● **WHAT YOU WILL DO**
Please report every line of the listing below that has the word "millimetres" in it.
********
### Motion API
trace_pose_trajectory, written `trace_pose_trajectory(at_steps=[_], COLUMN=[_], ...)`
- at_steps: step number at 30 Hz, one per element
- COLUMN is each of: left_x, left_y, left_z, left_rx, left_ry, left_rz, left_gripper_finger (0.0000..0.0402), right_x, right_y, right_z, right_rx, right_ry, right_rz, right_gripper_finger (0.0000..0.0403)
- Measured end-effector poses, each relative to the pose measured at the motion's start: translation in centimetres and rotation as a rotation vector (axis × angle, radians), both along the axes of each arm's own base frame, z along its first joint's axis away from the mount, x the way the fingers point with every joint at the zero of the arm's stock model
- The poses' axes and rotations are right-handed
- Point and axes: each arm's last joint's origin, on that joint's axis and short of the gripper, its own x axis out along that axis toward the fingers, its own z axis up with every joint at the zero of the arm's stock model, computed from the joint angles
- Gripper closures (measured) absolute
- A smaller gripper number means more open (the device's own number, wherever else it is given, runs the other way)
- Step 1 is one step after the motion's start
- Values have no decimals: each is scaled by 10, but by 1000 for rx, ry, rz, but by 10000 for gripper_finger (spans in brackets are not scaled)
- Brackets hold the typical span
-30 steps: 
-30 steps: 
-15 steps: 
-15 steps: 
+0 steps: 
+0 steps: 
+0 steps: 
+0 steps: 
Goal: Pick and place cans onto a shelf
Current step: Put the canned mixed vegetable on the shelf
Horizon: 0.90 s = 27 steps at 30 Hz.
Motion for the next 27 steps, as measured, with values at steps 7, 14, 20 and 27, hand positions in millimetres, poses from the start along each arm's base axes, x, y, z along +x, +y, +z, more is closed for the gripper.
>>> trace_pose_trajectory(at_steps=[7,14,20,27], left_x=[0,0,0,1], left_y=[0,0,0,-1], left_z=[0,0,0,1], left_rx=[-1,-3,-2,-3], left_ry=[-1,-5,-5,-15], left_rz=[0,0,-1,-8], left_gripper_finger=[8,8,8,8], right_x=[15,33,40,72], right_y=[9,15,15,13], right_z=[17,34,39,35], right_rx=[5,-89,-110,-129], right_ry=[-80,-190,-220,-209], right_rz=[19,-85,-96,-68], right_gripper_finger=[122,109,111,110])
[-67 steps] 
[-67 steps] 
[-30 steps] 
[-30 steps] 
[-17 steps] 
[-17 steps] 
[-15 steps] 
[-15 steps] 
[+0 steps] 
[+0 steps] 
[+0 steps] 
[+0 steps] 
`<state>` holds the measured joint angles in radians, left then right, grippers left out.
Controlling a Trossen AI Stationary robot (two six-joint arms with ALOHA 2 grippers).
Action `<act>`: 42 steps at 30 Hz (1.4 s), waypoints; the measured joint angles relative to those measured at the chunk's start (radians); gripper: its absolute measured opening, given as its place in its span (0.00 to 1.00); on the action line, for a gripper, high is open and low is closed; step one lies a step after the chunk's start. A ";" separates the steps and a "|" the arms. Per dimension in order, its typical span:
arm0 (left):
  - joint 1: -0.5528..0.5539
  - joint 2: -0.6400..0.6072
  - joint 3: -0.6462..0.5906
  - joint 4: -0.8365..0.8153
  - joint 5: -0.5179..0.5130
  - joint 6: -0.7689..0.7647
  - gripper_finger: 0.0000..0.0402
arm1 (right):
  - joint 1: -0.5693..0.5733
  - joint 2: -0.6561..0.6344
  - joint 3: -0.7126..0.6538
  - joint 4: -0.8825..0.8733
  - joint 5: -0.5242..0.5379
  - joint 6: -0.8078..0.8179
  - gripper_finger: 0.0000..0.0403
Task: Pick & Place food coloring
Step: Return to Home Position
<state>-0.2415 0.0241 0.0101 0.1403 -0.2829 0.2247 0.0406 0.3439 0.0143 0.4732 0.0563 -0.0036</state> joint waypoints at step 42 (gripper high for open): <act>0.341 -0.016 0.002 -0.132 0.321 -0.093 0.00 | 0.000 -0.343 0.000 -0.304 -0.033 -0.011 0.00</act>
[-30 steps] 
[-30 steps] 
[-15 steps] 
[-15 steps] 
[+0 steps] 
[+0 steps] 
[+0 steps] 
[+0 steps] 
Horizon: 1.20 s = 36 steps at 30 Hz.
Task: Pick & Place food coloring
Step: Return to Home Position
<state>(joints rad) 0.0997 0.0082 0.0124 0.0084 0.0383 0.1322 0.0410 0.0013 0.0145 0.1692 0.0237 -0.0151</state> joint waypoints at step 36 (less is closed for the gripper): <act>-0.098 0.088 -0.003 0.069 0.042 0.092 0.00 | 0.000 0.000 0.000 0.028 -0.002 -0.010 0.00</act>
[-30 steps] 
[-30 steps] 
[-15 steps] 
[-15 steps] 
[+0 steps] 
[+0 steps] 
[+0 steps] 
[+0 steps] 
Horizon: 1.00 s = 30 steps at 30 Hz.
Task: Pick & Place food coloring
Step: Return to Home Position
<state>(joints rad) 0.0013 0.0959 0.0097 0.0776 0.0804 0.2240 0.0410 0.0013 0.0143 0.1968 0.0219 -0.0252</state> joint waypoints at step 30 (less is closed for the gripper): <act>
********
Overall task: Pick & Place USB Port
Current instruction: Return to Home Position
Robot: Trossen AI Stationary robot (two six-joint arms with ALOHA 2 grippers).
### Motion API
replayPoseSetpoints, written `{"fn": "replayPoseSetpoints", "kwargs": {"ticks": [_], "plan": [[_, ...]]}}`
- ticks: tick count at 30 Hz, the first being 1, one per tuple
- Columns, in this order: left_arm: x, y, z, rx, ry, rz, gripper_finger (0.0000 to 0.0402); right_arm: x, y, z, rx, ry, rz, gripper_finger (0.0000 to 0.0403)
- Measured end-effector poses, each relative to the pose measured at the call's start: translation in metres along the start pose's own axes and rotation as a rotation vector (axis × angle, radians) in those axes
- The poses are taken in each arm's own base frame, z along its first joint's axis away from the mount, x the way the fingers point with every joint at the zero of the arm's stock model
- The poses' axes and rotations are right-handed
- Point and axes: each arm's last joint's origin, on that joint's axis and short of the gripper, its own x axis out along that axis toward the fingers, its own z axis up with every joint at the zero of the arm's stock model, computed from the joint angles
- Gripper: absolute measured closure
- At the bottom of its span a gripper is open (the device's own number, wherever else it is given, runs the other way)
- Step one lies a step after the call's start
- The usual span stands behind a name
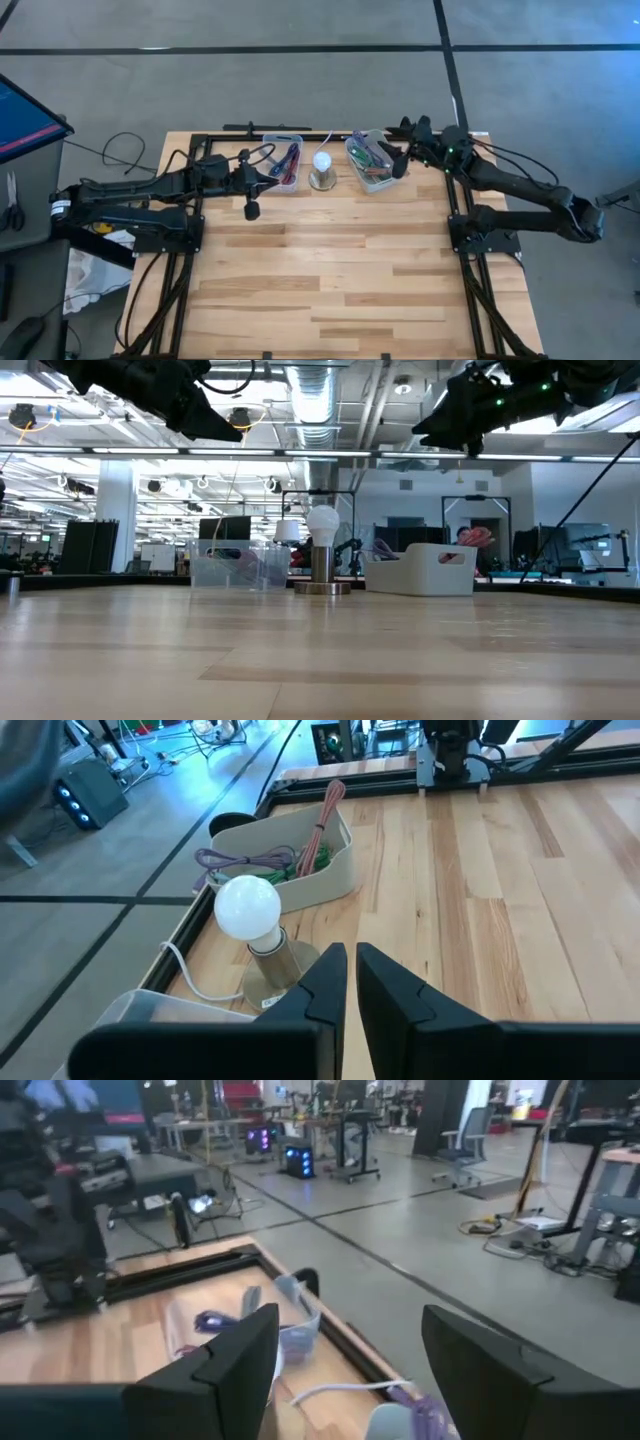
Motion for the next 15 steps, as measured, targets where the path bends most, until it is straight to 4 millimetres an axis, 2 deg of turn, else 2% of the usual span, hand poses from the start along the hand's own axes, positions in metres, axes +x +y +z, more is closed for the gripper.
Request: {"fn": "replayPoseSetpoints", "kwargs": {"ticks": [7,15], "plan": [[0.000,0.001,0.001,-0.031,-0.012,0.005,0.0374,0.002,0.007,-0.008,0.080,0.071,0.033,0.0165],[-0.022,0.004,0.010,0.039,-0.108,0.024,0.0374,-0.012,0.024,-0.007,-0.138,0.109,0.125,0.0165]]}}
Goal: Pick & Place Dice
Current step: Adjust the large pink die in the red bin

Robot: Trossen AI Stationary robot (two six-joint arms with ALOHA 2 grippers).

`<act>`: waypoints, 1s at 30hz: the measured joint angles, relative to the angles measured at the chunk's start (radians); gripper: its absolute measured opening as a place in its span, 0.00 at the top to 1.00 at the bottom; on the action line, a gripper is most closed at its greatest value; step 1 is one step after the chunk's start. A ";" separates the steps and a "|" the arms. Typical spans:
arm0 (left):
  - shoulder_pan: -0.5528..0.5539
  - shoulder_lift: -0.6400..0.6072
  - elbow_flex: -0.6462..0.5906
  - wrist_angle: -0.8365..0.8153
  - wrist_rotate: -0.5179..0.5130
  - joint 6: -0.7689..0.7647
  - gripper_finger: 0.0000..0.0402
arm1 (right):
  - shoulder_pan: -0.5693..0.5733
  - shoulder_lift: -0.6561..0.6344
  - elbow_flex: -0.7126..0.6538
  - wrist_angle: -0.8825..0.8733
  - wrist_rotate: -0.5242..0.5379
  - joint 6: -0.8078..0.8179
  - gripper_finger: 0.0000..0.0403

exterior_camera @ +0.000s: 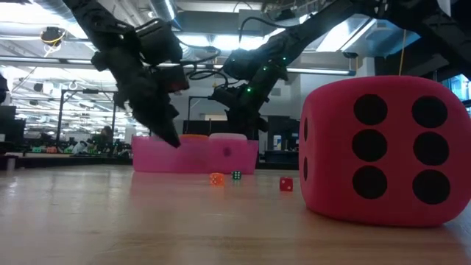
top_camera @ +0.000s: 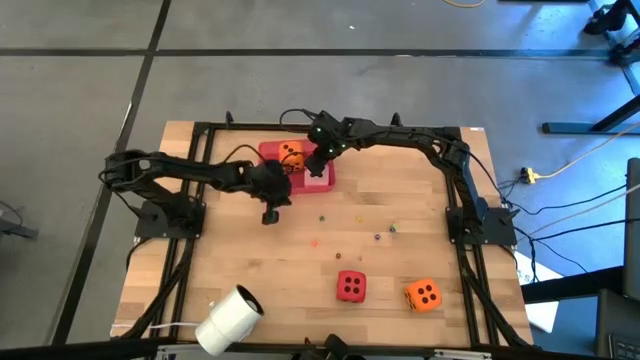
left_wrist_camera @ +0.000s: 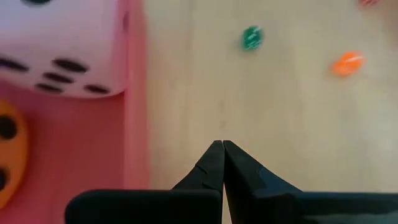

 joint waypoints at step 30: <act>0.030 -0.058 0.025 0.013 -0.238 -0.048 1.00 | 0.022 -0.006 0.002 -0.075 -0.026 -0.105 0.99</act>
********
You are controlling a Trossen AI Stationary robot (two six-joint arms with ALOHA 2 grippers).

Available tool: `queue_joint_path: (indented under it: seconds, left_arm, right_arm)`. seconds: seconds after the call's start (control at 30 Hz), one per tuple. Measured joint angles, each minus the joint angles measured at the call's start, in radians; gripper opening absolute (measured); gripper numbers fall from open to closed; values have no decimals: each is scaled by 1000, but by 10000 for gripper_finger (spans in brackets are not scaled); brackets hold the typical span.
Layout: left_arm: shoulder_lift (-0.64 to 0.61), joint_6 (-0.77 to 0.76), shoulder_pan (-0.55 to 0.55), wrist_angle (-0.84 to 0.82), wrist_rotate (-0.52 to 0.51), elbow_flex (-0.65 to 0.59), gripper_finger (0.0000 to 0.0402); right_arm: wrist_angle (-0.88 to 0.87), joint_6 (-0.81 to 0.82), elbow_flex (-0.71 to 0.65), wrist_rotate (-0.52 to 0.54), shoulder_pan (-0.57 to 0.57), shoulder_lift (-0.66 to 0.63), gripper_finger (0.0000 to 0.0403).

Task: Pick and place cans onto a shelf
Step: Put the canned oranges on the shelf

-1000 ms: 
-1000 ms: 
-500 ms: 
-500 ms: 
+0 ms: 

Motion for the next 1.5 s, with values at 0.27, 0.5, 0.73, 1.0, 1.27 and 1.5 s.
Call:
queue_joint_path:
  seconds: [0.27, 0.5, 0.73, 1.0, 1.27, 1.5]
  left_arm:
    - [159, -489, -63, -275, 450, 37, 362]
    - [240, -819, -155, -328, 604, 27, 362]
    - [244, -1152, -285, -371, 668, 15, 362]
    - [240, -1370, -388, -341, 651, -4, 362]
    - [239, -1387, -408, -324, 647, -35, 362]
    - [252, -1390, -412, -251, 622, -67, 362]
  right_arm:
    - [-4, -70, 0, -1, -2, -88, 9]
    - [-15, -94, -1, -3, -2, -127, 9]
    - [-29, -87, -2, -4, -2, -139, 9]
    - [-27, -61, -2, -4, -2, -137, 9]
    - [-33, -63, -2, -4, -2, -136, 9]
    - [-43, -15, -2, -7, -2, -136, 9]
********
● **YOUR SOLUTION**
Motion for the next 27 steps, as measured, with values at steps 7, 14, 20 and 27, hand positions in millimetres, poses from the start along each arm's base axes, x, y, z along +x, +y, +z, more is closed for the gripper.
Motion for the next 15 steps, as measured, targets where the path bends most, until it is straight to 4 millimetres an axis, 2 deg of turn, else 2% of the usual span, hand poses from the start along the hand's own axes, positions in metres, axes +x +y +z, more is closed for the gripper.

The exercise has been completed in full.